À ceux et celles qui estiment que le changement est nécessaire, le plus urgent consiste à identifier les vrais porteurs du changement véritable et faire le tri parmi les présidentiables. Mutualiser les forces progressistes. S’approprier le processus électoral. Interpeller la CENA et tourner les pages sombres de la prédation. Il faut s’y atteler par des actes citoyens en ayant des réponses précises aux questions suivantes : Comment fonctionne le parrainage ? Où en est-on avec le retrait des cartes ? Quel sort est réservé à celles et ceux inscrits mais qui ont été victimes de la rétention des cartes lors des législatives calamiteuses ? Comment exiger leur délivrance ? Combien de bureaux de votes existent au total sur le territoire ? Comment faire pour y avoir des vigies citoyennes pour communiquer les résultats dans les bureaux de vote à la clôture du scrutin et les communiquer à travers un site centralisateur, via WhatsApp par exemple ? Comment s’assurer de la probité et de la sincérité du vote des militaires ? Comment encadrer les mouvements de toute cette horde de fonctionnaires, non républicains, qui vont d’une région à une autre sans entrave, aucune, le jour du scrutin ? Des questions pour lesquelles les citoyens, les media et la société dite civile devraient exiger de la CENA des réponses.

Pour l’heure, le Président Macky Sall pauvre qu’il n’était pas comme Job, est devenu riche comme Crésus à l’exercice du pouvoir. Lui et les siens ont la ferme ambition et les moyens, pensent-ils, de continuer à paître l’herbe rabougrie du pâturage Sénégal. Si Demain, forcing ou pas, il demeure président, alors là nous méritons l’incompétence. Nous continuerons avec résilience à subir les dénis de justice pour in fine, avoir les dirigeants que nous méritons. Ces élections sont loin d’être une partie de promenade dans un parc.

 

NE PAS SE VOILER LA FACE  

On arrête de cirer les pompes !

On arrête de cirer les pompes au Sénégal. Aucun des candidats ne saurait passer au premier tour. Et ceci il faut que le pouvoir sortant, les Sénégalais et la « soi-disante communauté internationale » l’intègrent. Que la pseudo opposition et la pseudo société civile ne l’aient pas compris pour aider à verrouiller le processus électoral en amont, c’est une chose effarante au regard des élections législatives calamiteuses avec ses fumeuses cartes biométriques qui ont coûté les yeux de la tête aux contribuables. Pour l’heure, à la mi-journée du scrutin, point de coupure d’internet et pas de déploiement de chars. La grande muette et les appareils idéologiques d’Etat sont tenus d’avoir une posture républicaine. Tout le reste relève de la marche à l’ombre. No passaran !

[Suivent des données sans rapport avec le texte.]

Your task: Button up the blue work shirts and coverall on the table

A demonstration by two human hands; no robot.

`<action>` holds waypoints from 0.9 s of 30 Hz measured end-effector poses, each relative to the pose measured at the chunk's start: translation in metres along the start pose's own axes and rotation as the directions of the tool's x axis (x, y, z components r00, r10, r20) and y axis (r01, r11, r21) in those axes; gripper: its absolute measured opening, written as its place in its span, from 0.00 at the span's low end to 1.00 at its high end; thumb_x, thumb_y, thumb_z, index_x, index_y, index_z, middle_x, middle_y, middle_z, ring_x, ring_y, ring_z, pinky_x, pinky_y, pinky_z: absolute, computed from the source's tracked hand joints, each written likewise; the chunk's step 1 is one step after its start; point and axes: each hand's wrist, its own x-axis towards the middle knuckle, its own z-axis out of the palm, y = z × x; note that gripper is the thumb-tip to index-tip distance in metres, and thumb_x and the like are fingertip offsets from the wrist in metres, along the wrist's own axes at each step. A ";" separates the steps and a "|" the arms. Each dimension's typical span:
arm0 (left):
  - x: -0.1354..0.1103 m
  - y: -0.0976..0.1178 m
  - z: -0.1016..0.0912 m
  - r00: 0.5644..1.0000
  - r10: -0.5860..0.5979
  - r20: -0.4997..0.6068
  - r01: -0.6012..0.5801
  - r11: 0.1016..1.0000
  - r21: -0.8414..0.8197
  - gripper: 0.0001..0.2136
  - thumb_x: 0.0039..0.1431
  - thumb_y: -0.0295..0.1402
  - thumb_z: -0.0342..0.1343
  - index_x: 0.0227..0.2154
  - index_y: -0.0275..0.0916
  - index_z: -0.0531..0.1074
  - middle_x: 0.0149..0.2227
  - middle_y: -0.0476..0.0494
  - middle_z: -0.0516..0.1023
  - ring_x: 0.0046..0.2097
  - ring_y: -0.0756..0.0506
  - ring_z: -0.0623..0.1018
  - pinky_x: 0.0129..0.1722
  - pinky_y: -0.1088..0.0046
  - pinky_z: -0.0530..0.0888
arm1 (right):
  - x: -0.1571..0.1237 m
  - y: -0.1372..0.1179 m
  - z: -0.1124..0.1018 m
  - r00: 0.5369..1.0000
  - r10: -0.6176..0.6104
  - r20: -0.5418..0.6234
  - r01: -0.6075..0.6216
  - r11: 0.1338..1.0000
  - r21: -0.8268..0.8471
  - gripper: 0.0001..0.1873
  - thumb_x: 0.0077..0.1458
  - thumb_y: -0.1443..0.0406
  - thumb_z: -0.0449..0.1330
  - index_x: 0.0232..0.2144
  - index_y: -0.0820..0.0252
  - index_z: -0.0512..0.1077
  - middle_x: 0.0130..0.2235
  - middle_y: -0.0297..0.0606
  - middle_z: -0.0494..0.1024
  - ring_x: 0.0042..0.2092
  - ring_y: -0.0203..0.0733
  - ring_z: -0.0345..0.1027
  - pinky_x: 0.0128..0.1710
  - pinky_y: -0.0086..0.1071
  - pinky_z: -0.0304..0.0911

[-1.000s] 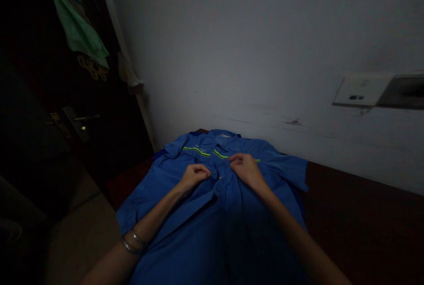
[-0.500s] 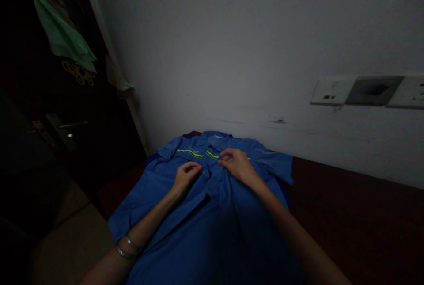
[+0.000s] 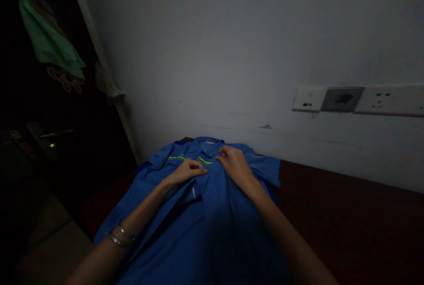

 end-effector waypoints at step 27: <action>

SÉNÉGAL: MÉDIA ET ÉLECTIONS  

 

Our mainstream media’s don’t speak truth to power. Ils devraient tous s’entendre pour faire le même Éditorial signé par tous les Directeurs de publication qui se respectent pour des Élections transparentes et sans contestations. Car, Tous savent depuis la farce des législatives calamiteuses que, tel qu’il se présente, le fichier électoral ne garantit point la légalité et la légitimité du scrutin du 24 février. Et ce n’est pas à moi de vous donner des éléments de langage! Et voilà que c’est Me Wade, qui mène un combat d’arrière-garde pour son fils qui doit leur rappeler (aux média) le rôle de chien de garde qui est le leur. À longueur de colonnes, de pseudos analyses, ils passent tout leur temps à abrutir la plèbe. Honte à vous !

Gilles Eric FOADEY

* Journaliste, Consultant media, Traducteur et Interprète de Conférence. Il vit entre Addis-Ababa en Éthiopie et Johannesburg en Afrique du Sud.  Il fut de 2009 à 2015 le responsable de la communication de l’Agence du NEPAD.